Another lie. It scorched my throat. God, I needed to make it true before it killed her.

We hugged. She smelled like antiseptic and lavender. I held on too long. Then I left.

The hospital was close, but each step felt like dragging a dead body-mine. The weight of hopelessness pressed on my shoulders, heavy and relentless. I kept hearing it-his voice.

Marry me.

Was he serious? Was it a game? A trap he'd enjoy watching me writhe in?

The thought sickened me. The fact I was considering it? Worse.

When I reached home, the front door was cracked open.

No.

I knew I locked it.

I stepped in and there he was. Dain. Sprawled on the couch, reeking of sweat and stale alcohol. Passed out, useless.

Disgust burned up my throat.

I grabbed a cup, filled it with water, and dumped it on his face.

"Get up, you asshole."

He bolted upright, sputtering. "What the fuck?! You little-"

"You stole my money, Dain! Where is it?!"

His bloodshot eyes lit up with smugness. "You had that much stashed and let Billy rough me up for peanuts? Selfish little bitch."

"You were never supposed to touch it. It was for Mom's chemo."
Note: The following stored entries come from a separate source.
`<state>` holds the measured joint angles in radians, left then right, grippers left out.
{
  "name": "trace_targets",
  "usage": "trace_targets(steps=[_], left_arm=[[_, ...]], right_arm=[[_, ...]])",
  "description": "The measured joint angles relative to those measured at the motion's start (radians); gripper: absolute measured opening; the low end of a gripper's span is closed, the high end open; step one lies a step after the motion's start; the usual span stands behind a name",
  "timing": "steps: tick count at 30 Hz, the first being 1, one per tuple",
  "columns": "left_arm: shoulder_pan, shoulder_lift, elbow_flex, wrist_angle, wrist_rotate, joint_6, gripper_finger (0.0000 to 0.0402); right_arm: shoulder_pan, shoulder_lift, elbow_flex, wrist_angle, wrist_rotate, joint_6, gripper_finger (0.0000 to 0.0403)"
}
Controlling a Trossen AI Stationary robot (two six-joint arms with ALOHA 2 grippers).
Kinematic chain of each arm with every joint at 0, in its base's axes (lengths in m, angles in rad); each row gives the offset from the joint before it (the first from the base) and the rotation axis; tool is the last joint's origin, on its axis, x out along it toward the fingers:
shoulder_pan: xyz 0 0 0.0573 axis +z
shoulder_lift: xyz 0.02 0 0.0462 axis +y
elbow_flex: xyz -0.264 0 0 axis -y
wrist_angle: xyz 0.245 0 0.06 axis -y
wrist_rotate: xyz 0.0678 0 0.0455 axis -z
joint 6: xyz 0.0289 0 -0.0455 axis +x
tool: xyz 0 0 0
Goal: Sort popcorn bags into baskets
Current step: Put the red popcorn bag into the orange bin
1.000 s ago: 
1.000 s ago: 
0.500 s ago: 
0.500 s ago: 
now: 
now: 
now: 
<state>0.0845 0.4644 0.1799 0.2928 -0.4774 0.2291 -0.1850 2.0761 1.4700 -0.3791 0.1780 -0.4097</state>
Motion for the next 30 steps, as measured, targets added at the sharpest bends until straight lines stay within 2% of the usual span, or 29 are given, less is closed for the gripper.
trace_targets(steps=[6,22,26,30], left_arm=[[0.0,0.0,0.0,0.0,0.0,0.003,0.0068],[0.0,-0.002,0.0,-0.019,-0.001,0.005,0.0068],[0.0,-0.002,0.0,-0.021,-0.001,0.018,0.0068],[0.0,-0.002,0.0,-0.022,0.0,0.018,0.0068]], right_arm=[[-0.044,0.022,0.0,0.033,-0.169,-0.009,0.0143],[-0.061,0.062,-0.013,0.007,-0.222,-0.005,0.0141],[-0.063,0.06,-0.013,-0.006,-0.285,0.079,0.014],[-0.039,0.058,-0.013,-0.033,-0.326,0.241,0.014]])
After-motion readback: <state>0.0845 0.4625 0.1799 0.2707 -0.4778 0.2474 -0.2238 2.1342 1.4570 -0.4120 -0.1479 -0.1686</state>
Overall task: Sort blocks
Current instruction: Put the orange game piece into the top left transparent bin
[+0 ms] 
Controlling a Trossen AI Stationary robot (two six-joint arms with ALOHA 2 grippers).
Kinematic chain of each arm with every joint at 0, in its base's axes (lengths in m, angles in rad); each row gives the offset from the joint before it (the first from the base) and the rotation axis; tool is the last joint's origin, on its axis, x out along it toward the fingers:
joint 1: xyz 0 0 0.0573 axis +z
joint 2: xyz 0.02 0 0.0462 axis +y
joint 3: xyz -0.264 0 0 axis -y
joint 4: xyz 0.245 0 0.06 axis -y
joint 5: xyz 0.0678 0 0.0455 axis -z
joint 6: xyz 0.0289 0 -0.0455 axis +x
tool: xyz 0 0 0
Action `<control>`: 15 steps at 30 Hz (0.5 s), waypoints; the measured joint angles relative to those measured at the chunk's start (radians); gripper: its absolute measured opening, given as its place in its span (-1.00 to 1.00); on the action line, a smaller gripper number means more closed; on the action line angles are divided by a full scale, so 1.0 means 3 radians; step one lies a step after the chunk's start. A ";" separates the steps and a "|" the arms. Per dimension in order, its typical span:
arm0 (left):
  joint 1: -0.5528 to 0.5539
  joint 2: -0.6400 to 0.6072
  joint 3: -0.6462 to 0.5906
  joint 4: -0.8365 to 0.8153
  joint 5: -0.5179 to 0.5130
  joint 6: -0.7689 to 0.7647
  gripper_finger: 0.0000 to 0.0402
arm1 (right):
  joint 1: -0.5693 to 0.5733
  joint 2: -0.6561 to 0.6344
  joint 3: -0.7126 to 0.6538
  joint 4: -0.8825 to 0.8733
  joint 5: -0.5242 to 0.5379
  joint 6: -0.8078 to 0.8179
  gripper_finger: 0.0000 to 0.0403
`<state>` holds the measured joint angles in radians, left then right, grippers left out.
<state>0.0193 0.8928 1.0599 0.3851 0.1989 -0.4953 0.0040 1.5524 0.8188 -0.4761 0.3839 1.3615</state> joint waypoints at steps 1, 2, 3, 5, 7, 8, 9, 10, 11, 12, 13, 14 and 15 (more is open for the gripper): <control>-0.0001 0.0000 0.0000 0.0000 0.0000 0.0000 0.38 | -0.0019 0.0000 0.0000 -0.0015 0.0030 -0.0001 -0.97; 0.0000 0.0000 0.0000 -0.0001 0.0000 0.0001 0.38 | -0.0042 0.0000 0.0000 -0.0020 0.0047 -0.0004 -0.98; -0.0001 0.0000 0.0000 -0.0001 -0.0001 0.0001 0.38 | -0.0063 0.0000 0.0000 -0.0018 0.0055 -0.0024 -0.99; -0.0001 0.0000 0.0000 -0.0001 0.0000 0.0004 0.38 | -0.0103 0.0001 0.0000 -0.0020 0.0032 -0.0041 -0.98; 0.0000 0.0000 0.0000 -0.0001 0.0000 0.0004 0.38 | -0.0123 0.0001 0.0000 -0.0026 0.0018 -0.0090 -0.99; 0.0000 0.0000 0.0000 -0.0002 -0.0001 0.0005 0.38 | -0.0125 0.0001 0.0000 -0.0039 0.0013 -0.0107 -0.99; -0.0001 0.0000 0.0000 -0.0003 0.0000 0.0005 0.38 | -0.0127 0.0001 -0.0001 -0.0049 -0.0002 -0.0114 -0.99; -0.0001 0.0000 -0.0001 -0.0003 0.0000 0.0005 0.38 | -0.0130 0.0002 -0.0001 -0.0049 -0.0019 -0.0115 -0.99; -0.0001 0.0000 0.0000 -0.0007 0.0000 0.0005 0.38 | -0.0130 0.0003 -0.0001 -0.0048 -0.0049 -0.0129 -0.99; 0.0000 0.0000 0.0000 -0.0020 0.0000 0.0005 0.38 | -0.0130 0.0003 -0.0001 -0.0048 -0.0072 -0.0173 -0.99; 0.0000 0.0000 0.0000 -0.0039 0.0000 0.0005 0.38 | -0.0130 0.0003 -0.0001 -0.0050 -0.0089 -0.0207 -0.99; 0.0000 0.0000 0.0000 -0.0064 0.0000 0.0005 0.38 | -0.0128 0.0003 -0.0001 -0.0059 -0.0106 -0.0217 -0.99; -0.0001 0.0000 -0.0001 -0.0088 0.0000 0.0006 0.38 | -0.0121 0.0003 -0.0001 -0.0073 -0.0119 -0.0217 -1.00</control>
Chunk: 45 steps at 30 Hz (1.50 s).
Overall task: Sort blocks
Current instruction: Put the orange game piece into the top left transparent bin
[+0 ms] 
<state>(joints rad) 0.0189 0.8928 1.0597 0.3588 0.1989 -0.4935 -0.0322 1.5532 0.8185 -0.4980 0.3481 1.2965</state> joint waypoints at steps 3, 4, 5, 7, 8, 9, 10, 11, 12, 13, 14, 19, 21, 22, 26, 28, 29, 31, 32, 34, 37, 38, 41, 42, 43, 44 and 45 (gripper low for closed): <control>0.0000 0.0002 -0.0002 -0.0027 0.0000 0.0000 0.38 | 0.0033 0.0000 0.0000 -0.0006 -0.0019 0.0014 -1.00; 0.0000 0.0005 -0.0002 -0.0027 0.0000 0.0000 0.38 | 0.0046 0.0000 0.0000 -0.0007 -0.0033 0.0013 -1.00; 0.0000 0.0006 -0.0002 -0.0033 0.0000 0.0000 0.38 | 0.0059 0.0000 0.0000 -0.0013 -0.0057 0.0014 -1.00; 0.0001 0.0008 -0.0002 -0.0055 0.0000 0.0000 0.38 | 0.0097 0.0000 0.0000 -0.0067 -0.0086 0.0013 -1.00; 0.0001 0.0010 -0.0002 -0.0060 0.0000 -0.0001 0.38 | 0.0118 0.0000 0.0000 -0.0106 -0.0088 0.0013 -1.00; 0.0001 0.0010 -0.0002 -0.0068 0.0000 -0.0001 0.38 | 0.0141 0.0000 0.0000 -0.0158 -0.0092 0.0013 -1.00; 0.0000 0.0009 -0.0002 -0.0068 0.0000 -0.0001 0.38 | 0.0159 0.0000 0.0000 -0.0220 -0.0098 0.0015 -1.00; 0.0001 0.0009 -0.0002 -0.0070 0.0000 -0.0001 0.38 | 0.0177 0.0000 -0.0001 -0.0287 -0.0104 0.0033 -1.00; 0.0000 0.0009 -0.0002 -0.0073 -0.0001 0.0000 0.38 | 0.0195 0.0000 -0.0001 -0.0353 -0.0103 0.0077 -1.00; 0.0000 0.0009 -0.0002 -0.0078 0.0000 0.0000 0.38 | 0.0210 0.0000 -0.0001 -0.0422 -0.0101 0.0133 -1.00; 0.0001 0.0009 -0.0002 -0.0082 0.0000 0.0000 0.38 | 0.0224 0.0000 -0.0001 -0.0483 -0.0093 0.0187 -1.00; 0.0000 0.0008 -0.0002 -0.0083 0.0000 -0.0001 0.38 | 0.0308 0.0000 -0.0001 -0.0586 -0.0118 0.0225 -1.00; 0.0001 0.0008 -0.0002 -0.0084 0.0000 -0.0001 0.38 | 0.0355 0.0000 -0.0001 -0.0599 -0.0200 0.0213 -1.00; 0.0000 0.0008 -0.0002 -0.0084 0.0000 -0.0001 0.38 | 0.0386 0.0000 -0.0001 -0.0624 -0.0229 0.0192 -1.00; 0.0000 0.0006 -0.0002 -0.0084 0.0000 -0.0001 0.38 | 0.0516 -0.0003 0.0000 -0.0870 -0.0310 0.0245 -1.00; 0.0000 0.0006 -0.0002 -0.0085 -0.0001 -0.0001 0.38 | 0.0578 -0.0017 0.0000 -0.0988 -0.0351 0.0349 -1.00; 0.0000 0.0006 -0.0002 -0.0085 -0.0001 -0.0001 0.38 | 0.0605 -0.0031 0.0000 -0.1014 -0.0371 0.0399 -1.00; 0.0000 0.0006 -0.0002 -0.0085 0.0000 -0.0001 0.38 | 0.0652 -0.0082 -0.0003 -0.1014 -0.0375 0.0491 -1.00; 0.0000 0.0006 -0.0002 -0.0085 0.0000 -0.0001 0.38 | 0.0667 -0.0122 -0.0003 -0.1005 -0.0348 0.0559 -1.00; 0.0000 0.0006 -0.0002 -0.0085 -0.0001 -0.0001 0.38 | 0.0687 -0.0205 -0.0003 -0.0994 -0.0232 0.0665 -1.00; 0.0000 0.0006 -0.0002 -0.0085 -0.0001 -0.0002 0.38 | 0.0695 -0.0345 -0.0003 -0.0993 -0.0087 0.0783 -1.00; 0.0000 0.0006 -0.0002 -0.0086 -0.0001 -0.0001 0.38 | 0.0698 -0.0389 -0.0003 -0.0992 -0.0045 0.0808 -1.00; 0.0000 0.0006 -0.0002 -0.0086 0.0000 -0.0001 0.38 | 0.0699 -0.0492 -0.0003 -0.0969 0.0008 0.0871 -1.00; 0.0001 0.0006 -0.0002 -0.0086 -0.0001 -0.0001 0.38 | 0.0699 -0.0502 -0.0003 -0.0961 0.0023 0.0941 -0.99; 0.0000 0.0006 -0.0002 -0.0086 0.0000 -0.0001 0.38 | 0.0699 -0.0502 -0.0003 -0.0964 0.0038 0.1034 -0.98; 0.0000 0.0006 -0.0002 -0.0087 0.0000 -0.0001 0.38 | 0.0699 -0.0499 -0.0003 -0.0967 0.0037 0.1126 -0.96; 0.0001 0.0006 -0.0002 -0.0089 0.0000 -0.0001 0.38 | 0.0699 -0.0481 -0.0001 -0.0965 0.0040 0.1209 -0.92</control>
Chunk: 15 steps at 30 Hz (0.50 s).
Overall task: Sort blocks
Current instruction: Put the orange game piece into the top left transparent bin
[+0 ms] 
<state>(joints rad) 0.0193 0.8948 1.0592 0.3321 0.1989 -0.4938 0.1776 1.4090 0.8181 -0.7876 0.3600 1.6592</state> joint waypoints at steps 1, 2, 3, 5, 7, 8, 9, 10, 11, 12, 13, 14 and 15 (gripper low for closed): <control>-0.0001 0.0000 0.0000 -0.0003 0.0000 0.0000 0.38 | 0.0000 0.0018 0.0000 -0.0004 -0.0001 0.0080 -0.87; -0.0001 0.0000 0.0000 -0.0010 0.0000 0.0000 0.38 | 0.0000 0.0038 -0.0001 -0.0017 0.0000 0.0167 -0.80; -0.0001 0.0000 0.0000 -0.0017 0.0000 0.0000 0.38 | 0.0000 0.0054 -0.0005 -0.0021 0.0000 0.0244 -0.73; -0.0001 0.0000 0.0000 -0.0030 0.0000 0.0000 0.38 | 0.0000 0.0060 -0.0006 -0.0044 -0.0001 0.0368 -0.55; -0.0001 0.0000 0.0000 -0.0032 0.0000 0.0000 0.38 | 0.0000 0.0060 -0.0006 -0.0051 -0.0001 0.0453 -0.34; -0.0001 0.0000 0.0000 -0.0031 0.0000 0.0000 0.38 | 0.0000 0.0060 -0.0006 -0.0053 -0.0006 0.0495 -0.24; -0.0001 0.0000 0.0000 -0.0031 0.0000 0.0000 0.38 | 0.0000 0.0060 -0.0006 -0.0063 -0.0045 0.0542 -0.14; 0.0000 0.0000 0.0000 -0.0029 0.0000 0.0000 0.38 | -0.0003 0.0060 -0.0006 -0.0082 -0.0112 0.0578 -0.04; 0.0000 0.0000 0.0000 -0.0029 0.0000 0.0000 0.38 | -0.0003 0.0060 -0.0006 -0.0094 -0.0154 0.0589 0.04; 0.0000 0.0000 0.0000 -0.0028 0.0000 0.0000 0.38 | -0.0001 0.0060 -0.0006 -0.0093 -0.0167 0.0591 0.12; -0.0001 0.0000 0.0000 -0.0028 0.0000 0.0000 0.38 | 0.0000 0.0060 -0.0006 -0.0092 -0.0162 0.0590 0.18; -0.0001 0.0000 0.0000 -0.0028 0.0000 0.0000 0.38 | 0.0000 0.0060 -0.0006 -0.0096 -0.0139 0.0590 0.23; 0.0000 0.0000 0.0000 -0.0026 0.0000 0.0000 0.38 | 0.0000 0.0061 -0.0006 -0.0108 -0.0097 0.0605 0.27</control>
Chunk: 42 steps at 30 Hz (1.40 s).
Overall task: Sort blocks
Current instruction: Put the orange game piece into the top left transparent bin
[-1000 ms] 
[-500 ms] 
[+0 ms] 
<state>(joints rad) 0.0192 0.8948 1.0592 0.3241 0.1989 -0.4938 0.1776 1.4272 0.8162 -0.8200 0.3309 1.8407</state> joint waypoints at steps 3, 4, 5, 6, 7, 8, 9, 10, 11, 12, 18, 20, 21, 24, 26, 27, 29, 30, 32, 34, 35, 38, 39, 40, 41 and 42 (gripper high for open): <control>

He scoffed. "Why bother? She's dying anyway."

That was it.

"Shut up," I snarled. "Shut your fucking mouth!"

And then he slapped me.

Hard.

"That's no way to talk to your father," he slurred. "Didn't your mother teach you-"

I snapped.

My eyes locked on a broken shard of glass near the table. I grabbed it, hand trembling but firm.

"Get out. Now. Or I swear to God, I'll gut you."

He paused. Blinked.

The threat landed.

He raised his hands, backing away. "Let's not be hasty-"

"I said get out!" I screamed, lunging a step forward.

He stumbled. Then bolted.

As the door slammed shut, I collapsed. Sinking to my knees, hands shaking, chest heaving. Then the tears came-violent, uncontrollable. Not soft sobs. This was grief, rage, helplessness all tangled in one.

I sat in that storm for a long time.

When the shaking slowed, I cleaned the house like it could scrub my shame. But I couldn't outrun one thought:

Mr. Sinclair.

Maybe I should've listened. Maybe I should've asked more questions. Maybe-just maybe-he was serious.

I hated him. Hated how cold he was. How powerful. How he always seemed ten steps ahead. But I had nothing left.

Desperate people make stupid choices.

I picked up my phone.

He answered on the fourth ring.

"About your offer..." My voice was hollow. "Were you serious?"

"Yes." No hesitation. No emotion. Just cold certainty.

"Then I'll take it," I whispered. My pride shattered like glass on tile.

"Good," he said. Like he knew I'd fold. "We'll discuss the terms tomorrow. At the office."

Click.

Just like that, I traded my freedom for hope.

If it saves her... maybe it's worth it.